VT Rajshekar 
Karnataka

Obituary: VT Rajshekar, trail-blazing journalist and anti-caste activist extraordinaire

VT Rajshekar argued that the Left parties were under Brahminical control, had neglected to address the issue of caste, and that any change to the current exploitative structures in India was impossible without tackling the centrality of caste oppression.

Written by : N Jayaram
Edited by : Maria Teresa Raju

One word could capture veteran journalist and trail-blazing anti-caste activist, VT Rajshekar, who died in Mangalore on 20 November aged 92: intense. The arresting intensity of his talk compelled you to listen and read his writings, given the directness of his prose.

I had the privilege, as a teenager in the early 1970s, to get to know him while attending conferences and seminars in Bengaluru. Anti-corruption meetings and seminars were all the rage then. 

During one of those meetings around town, I got talking with VTR, as he has come to be known, and he made it clear that he took a dim view of the anti-corruption talk, as the malaise afflicting Indian polity and society was much more deep-rooted.

Over the next few years, he invited me home to share his thoughts post breakfast, while he waited for his wife to get ready and his son too to don his school uniform and get going. He often asked me to get into the back of his small two-door Herald car as he drove to drop his wife at her office and then to the Indian Express office, educating me immensely on caste and casteism. 

He had already authored a pamphlet entitled “Marx failed in Hindu India”. He argued that the Left parties were under Brahminical control, had neglected to address the issue of caste, and that any change to the current exploitative structures in India was impossible without tackling the centrality of caste oppression. 

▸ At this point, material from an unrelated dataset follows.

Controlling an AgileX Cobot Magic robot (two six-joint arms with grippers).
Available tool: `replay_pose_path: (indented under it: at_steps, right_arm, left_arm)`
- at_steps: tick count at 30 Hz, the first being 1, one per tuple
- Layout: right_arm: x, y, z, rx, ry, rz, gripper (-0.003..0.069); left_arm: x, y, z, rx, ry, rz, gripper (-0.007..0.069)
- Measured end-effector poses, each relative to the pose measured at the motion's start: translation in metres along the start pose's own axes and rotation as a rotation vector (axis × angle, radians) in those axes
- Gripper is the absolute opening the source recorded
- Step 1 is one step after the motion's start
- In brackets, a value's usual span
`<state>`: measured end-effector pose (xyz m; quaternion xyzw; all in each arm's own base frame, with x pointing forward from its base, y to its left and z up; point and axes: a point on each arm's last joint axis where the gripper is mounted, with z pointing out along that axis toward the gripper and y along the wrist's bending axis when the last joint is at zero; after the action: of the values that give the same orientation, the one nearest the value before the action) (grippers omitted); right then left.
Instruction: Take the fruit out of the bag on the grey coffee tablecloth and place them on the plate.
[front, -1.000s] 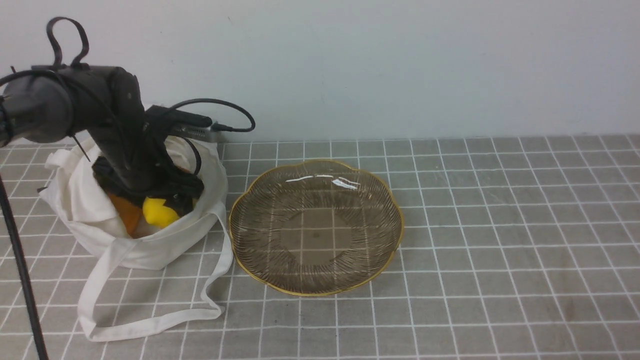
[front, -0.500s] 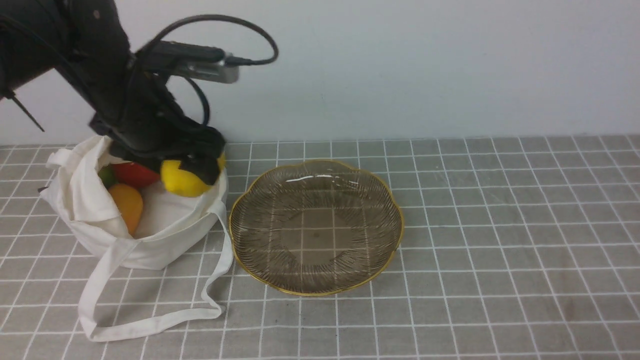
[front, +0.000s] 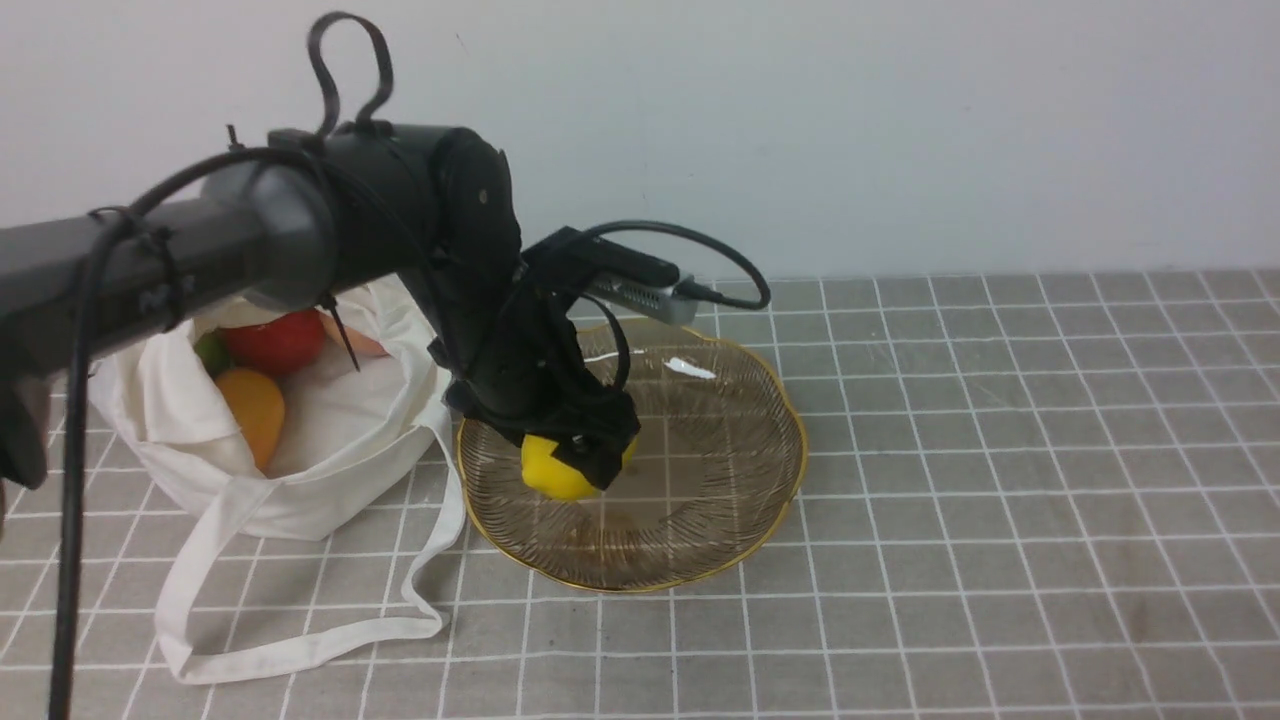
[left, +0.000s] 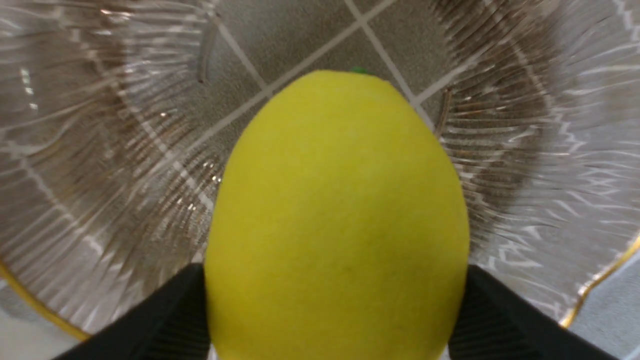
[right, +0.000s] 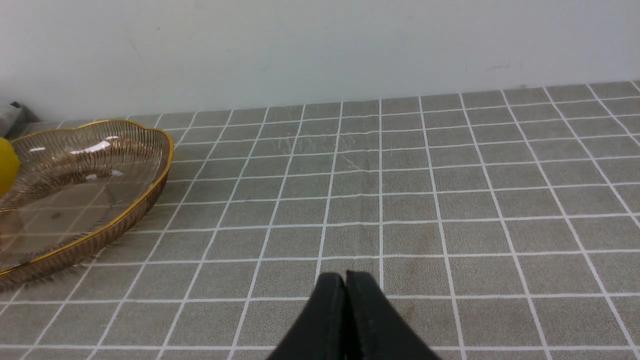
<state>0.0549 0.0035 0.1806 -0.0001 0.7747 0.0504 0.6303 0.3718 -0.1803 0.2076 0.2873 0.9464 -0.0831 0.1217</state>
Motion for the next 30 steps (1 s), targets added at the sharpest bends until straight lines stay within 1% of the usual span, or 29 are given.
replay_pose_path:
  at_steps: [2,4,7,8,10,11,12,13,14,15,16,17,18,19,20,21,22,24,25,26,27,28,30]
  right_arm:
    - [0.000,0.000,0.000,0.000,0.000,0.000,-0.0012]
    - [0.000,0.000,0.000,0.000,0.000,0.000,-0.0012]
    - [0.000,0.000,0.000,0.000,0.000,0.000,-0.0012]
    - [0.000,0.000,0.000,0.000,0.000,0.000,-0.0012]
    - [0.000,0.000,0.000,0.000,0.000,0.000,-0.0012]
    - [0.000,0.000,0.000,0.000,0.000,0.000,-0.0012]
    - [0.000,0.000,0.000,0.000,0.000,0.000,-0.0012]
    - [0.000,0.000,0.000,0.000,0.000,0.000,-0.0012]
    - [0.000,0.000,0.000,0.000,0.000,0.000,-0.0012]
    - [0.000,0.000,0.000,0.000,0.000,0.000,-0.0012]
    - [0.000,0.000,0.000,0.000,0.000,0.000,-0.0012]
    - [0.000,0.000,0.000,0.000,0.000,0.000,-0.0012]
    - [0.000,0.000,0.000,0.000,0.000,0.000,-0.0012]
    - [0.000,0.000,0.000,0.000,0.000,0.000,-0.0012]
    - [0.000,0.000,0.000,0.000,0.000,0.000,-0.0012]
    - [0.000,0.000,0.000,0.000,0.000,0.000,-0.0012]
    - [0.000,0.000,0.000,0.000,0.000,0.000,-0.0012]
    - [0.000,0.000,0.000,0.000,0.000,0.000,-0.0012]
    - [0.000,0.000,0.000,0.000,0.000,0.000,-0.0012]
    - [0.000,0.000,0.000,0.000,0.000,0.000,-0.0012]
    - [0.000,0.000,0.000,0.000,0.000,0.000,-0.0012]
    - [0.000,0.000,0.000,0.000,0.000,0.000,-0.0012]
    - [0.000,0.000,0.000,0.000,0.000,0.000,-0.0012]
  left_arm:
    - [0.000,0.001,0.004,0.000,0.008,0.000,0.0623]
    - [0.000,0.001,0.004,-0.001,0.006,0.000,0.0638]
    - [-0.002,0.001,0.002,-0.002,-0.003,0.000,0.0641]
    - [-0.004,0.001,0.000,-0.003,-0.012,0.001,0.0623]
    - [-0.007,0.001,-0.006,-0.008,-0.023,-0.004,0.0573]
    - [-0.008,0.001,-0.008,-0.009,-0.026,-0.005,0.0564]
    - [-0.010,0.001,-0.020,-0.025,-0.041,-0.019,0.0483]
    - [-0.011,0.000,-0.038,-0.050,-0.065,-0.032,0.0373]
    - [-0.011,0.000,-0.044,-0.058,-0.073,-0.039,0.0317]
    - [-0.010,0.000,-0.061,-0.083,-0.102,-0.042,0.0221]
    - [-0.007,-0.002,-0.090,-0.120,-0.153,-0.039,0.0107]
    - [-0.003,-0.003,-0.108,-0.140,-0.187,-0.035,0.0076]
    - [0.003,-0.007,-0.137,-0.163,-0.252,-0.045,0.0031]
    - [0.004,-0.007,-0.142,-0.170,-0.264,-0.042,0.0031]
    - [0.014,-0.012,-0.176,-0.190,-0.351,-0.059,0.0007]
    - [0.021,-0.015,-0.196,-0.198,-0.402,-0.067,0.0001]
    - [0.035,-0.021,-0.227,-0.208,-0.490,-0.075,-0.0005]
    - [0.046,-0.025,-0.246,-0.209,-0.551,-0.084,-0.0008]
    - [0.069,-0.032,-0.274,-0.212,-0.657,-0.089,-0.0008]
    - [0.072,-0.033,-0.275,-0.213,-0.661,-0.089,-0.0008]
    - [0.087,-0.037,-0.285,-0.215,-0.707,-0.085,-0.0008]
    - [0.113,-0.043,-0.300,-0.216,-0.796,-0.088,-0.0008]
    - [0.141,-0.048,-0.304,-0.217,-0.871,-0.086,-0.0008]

Rajshekar, who went on to drop the ‘Shetty’ surname – of the Bunt caste (Other Backward Class) in coastal Karnataka – was part of an anti-caste churning at that time in Karnataka. D Devaraj Urs had become chief minister in 1972 and ushered in land reforms and schemes for the upliftment of ‘backward’ castes. He was ably assisted by Ambedkarite cabinet colleagues such as B Basavalingappa, who briefly courted controversy by saying that much of Kannada literature was “boosa” or fodder. Urs appointed LG Havanur as head of the Backward Classes Commission, its 1975 report having emerged as a major template that the Mandal Commission set up later by prime minister VP Singh relied on. 

Meanwhile, VTR, who often spoke about the Brahminical stranglehold on Indian news rooms, was also emerging as a troublemaker inside the Indian Express offices, making common cause with agitating workers and standing with them on the picket line. It was inevitable that he had to part ways and he did so, founding Dalit Voice in 1981, a periodical devoted to exposing caste discrimination. The publication quickly emerged as a powerful vehicle for airing the concerns of backward castes and espousing unity among the Dalits and the minority communities, gaining wide readership both in India and abroad. 

Awards and recognitions

Rajshekar won the 2018 Mukundan C Menon Human Rights Award instituted by National Confederation of Human Rights Organizations given each year to organisations and individuals that embody excellent activism in the defence of human rights.

Earlier, in 2005, he received the London Institute of South Asia (LISA) Book of the Year Award for his Caste: A Nation Within the Nation.

Among many other books he authored were The Black Untouchables of India; Why Godse Killed Gandhi; Mahatma Gandhi and Babasaheb Ambedkar: Clash of Two Values; and Apartheid in India: An International Problem

Words of praise pour in  

At a packed hall at St Joseph’s College of Commerce on November 30, representatives of all communities paid rich tributes to his life and work. 

Earlier, on November 20, Chief Minister Siddaramaiah tweeted at some length: “Deeply saddened by the passing of renowned journalist, thinker, and activist V T Rajshekar (93). A fearless voice against caste discrimination and human rights violations, he founded Dalit Voice in 1981 after two decades at Indian Express.
“Rajshekar, whom I had known since those early days, was a guiding mentor and well-wisher. His loss is a significant blow, leaving a void that is hard to fill.
“My heartfelt condolences to his son Salil Shetty [former Secretary General of the global human rights organisation, Amnesty International], his family, and admirers.”

Noted academic and Dalit rights activist, Dr Kancha Ilaiah Shepherd said: “He was a friend and a guide of courage and confidence for activists and writers like me across India and beyond.”

Amnesty International India chair Aakar Patel said at the November 30 meeting that Rajshekar’s writings are with us and that a strident publication such as Dalit Voice getting going is unthinkable in the present political climate in the country.

N Jayaram is a journalist based in Bangalore, and has spent more than 23 years in East Asia and 11 years in New Delhi. He was with the Press Trust of India news agency for 15 years and Agence France-Presse for 11 years and is currently engaged in editing and translating for NGOs and academic institutions. He writes Walker Jay's blog.